Could you be accidentally sabotaging love in your life? So, how does one push love away? In couples counselling find out how to overcome the barriers to intimacy
Have you ever noticed how desperately wanting something can result in the opposite? In love, the more we want something, the more it does not seem to happen naturally. In fact, I have noticed that the more we seek love, the more unloved one can feel. You cannot make someone love you, pressure them, force them into a relationship or commitment; otherwise they will feel the decision has been imposed upon them and they will resist the relationship. This can feel like subtle hints on a first date, such as talking about commitment or meeting the family, which can make the other person feel some kind of pressure to give you what you need, when they have not gotten to know you well enough to make up their own mind. They may not answer your calls, distance themselves or be put off. Everyone wants choice and the space to get to know someone, without feeling the connection is forced.

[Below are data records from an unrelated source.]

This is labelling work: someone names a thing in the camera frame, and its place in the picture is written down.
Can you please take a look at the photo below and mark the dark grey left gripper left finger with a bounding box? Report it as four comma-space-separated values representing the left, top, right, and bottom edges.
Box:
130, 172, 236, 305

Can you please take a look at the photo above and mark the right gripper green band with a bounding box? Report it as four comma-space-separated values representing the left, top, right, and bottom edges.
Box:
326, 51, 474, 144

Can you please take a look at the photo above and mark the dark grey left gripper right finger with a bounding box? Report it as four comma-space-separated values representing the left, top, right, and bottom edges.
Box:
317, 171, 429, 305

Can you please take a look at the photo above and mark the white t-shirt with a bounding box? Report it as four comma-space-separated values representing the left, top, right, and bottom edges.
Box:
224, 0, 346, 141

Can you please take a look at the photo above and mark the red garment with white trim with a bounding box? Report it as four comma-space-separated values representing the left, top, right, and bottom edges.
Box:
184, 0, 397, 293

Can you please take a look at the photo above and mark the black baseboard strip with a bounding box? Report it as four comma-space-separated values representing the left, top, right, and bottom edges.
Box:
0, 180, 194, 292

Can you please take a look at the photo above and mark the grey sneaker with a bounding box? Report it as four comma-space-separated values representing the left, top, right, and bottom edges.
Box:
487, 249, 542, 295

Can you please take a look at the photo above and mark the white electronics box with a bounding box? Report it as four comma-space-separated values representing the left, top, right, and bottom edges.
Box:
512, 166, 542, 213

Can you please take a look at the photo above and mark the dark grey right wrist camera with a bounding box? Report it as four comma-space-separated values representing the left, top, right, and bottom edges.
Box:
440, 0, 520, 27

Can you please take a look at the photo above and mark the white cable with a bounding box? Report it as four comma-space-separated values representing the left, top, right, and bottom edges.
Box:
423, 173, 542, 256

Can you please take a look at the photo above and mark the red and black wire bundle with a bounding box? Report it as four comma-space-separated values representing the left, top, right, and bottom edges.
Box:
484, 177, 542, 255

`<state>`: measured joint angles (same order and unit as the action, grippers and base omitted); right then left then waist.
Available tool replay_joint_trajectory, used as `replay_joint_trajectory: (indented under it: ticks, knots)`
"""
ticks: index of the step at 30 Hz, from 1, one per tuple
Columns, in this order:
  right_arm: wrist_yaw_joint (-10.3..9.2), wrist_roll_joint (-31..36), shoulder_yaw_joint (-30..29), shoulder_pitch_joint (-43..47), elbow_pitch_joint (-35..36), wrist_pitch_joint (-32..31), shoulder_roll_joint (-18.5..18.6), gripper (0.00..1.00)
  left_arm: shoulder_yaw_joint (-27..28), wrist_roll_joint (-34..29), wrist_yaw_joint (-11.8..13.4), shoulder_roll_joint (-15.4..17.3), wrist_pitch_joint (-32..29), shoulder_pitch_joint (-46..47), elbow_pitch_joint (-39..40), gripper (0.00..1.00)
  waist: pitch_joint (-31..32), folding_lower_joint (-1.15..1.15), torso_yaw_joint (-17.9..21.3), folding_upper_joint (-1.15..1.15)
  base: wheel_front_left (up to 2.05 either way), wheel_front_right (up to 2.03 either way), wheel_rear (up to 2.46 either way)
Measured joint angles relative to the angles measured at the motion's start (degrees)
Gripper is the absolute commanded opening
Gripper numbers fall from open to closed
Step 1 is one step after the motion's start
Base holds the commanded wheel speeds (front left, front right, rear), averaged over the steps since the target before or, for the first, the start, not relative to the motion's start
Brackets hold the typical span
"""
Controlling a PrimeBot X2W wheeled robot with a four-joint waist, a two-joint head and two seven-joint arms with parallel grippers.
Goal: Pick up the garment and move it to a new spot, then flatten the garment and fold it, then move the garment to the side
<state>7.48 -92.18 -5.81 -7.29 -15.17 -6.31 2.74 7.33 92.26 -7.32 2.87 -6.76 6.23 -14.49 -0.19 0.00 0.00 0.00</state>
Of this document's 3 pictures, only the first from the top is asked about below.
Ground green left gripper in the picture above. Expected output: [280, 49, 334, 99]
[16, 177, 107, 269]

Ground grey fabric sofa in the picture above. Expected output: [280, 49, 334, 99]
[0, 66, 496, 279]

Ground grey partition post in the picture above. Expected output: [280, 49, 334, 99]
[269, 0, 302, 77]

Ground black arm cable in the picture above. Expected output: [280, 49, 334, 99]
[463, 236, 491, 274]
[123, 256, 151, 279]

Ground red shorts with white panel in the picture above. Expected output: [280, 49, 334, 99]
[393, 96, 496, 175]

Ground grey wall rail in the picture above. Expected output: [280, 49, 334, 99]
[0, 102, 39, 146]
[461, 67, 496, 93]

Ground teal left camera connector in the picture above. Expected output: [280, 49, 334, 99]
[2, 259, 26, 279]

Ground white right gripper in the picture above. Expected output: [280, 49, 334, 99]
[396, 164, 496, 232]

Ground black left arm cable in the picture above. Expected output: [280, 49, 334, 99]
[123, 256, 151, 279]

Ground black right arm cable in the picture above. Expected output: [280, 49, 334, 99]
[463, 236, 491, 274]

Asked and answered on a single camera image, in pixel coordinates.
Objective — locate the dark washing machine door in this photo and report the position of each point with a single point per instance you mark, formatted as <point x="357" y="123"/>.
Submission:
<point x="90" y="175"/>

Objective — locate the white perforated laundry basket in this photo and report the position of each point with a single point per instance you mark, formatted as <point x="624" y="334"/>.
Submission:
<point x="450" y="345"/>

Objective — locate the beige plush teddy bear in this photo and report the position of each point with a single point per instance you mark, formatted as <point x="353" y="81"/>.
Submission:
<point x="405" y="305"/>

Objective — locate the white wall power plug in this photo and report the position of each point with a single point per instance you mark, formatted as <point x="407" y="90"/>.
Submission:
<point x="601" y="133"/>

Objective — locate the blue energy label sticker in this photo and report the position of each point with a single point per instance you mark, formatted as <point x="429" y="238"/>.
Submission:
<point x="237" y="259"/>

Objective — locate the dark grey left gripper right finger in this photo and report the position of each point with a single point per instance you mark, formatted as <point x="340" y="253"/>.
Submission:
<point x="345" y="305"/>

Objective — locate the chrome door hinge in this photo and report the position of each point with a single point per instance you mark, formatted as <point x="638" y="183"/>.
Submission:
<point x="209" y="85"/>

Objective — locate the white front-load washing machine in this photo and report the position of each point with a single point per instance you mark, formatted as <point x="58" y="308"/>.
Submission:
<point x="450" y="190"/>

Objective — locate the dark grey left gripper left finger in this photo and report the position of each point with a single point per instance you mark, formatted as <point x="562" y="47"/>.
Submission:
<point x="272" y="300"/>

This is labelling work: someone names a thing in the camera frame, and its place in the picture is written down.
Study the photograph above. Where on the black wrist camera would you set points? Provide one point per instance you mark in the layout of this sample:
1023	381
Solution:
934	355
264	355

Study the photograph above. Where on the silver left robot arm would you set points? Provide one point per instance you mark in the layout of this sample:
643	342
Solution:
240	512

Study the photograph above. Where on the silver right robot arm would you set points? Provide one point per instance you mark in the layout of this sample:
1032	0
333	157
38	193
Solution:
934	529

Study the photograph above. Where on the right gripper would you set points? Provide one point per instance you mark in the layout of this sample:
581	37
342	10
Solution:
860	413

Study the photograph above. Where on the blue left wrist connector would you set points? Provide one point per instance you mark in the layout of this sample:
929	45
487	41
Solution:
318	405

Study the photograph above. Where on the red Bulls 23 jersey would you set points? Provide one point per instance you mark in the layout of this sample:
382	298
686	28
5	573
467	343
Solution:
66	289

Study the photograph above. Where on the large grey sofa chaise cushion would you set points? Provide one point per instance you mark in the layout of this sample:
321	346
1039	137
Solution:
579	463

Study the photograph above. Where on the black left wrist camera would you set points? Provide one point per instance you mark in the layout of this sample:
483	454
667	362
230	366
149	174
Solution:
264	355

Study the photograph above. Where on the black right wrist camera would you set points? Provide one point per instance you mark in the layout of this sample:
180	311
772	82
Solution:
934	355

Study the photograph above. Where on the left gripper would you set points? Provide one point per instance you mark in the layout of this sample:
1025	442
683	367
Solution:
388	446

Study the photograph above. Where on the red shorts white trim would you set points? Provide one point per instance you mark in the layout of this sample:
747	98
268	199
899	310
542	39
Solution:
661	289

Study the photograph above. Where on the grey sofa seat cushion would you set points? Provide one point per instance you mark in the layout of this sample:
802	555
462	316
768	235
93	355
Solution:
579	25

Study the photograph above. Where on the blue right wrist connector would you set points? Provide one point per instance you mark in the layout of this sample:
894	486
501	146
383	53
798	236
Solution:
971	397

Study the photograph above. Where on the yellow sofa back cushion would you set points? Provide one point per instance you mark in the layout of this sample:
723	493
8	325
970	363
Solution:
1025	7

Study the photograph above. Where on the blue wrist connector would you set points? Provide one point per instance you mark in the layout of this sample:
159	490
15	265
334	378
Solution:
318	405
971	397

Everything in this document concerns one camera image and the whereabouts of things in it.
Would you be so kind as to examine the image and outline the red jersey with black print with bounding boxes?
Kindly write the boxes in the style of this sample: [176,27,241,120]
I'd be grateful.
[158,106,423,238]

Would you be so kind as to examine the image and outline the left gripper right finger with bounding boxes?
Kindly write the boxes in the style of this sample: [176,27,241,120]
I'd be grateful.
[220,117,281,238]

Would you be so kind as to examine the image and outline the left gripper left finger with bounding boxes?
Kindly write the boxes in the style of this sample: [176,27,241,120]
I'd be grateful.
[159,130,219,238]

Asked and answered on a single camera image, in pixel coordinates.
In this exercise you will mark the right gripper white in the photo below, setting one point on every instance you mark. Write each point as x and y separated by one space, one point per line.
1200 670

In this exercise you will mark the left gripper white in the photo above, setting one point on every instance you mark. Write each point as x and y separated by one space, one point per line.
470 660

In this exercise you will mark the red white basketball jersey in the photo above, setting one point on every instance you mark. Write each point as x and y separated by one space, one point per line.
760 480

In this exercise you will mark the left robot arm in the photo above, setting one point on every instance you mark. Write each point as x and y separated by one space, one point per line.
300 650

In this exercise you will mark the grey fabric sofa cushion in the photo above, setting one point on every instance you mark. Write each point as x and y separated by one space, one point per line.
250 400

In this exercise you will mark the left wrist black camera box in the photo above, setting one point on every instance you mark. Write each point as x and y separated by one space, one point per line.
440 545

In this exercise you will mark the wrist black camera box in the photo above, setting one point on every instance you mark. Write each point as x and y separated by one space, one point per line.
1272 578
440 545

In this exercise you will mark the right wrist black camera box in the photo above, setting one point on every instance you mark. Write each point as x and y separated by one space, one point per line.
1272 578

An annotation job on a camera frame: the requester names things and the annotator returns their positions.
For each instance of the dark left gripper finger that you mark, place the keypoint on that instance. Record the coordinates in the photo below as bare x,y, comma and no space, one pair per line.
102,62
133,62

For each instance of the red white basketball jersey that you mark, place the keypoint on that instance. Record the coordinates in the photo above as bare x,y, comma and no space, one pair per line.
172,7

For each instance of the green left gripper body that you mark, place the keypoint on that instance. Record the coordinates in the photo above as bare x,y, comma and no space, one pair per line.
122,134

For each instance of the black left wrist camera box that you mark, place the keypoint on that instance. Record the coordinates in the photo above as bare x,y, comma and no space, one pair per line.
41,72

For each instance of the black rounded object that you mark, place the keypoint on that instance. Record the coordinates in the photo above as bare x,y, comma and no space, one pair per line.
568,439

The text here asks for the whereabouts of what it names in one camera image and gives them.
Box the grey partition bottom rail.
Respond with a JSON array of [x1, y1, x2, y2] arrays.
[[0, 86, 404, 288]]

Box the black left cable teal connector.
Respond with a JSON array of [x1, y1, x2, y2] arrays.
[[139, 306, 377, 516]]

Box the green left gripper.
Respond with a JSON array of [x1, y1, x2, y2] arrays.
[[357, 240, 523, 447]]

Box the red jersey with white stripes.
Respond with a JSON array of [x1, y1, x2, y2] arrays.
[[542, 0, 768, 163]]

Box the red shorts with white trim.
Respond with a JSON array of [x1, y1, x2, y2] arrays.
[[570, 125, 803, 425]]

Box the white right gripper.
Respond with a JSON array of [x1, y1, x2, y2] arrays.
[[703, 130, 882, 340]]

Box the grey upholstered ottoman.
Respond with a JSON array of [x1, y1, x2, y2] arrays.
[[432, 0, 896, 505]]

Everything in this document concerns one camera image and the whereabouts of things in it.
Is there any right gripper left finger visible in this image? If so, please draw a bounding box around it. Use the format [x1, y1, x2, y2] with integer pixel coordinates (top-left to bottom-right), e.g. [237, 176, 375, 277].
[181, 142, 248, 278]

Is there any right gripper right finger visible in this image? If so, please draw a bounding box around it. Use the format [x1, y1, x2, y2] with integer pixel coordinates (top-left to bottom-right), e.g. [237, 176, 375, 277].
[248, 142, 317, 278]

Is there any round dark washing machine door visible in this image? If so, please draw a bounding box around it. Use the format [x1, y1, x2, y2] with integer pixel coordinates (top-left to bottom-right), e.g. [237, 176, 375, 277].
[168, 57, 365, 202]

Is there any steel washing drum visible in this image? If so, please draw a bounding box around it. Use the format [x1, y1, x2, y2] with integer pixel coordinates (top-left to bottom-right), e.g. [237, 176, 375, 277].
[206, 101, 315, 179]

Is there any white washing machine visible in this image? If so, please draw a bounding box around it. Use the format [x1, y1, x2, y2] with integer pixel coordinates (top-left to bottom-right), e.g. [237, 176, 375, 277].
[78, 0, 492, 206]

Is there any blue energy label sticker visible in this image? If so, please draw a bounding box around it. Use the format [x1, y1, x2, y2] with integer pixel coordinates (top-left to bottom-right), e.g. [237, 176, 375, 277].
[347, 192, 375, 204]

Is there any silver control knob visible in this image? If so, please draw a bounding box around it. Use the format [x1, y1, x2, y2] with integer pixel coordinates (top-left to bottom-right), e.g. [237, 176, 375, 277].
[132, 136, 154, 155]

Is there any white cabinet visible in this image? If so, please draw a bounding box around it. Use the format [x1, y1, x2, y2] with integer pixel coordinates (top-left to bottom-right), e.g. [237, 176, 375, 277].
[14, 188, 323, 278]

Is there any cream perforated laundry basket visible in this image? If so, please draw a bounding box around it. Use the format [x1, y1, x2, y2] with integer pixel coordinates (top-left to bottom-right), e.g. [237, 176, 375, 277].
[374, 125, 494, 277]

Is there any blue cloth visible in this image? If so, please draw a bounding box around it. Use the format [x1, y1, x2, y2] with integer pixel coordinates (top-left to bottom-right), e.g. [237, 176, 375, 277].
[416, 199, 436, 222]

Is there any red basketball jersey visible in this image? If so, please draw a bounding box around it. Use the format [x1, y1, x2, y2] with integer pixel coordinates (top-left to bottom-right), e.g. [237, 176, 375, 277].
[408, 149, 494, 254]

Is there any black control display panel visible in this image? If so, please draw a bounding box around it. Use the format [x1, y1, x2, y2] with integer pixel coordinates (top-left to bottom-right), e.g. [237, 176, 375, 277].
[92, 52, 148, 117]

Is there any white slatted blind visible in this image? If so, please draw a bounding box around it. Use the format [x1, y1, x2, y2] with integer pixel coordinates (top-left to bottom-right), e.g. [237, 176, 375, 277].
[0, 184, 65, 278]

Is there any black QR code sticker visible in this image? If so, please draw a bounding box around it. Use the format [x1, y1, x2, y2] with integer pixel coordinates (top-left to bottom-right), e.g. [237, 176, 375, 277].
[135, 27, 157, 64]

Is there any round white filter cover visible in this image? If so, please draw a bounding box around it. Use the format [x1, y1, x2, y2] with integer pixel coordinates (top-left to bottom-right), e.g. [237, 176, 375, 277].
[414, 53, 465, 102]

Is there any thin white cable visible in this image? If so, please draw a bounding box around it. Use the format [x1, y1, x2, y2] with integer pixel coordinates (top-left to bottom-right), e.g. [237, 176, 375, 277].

You might feel it is unfair; you are a great catch to any potential partner. You are very considerate of the needs of others and put everyone else first. So, why does no one ever put you first? Somehow you end up looking after the needs of others and not yourself. You end up revolving your whole life around your partner, and they still reject you or mistreat you, not considering your needs. You end up losing yourself to the relationship and wonder why they do not give you the same love back.
You cannot feel loved if you’re putting yourself last. You cannot expect others to give you what you are not giving to yourself. We cannot put all our hopes into someone else giving us what we need to do for ourselves. If we are not giving to our self first, then no one else will.
Many are blinded by wanting love so desperately that they will put the relationship ahead of themselves, which does not encourage a person to respect you. If you give up on aspects of yourself, or the things that make you happy, then your needs will not get met and the partner will not get to know the real you. Chasing a person does not allow them to get to pursue you. If you’re putting all your effort into pleasing someone or meeting their needs, then you are not being yourself. Giving up who we are makes us feel unfilled and empty, and we cannot expect someone else to give us what we can’t give to ourselves. When we invest in others and not ourselves, the relationship does not have a solid foundation. We fall in love with the person they are, and they cannot fall in love with us, if we are so focused on them, and not being true to ourselves.
How to stop pushing love away
Not accepting yourself, as good enough, and relying on someone else to make you feel good enough, pushes love away and does not allow others to be attracted to you as a person. Instead, accommodating them means that you’re not meeting your own needs. You need to love who you are, before anyone can really love you and have deeper intimacy. Often many are not kind to themselves and let others mistreat them, in the hope of feeling loved. The outcome can create the feeling of not having love reciprocated, when ones own needs are not met. Meeting the needs of someone else only creates distance and resentment in a relationship, when you feel you’re not getting yours met. It is only when you accept yourself as good enough, that you can give real love to others and have the love reciprocated. Real love does not come from sacrificing your self or giving up the person you are.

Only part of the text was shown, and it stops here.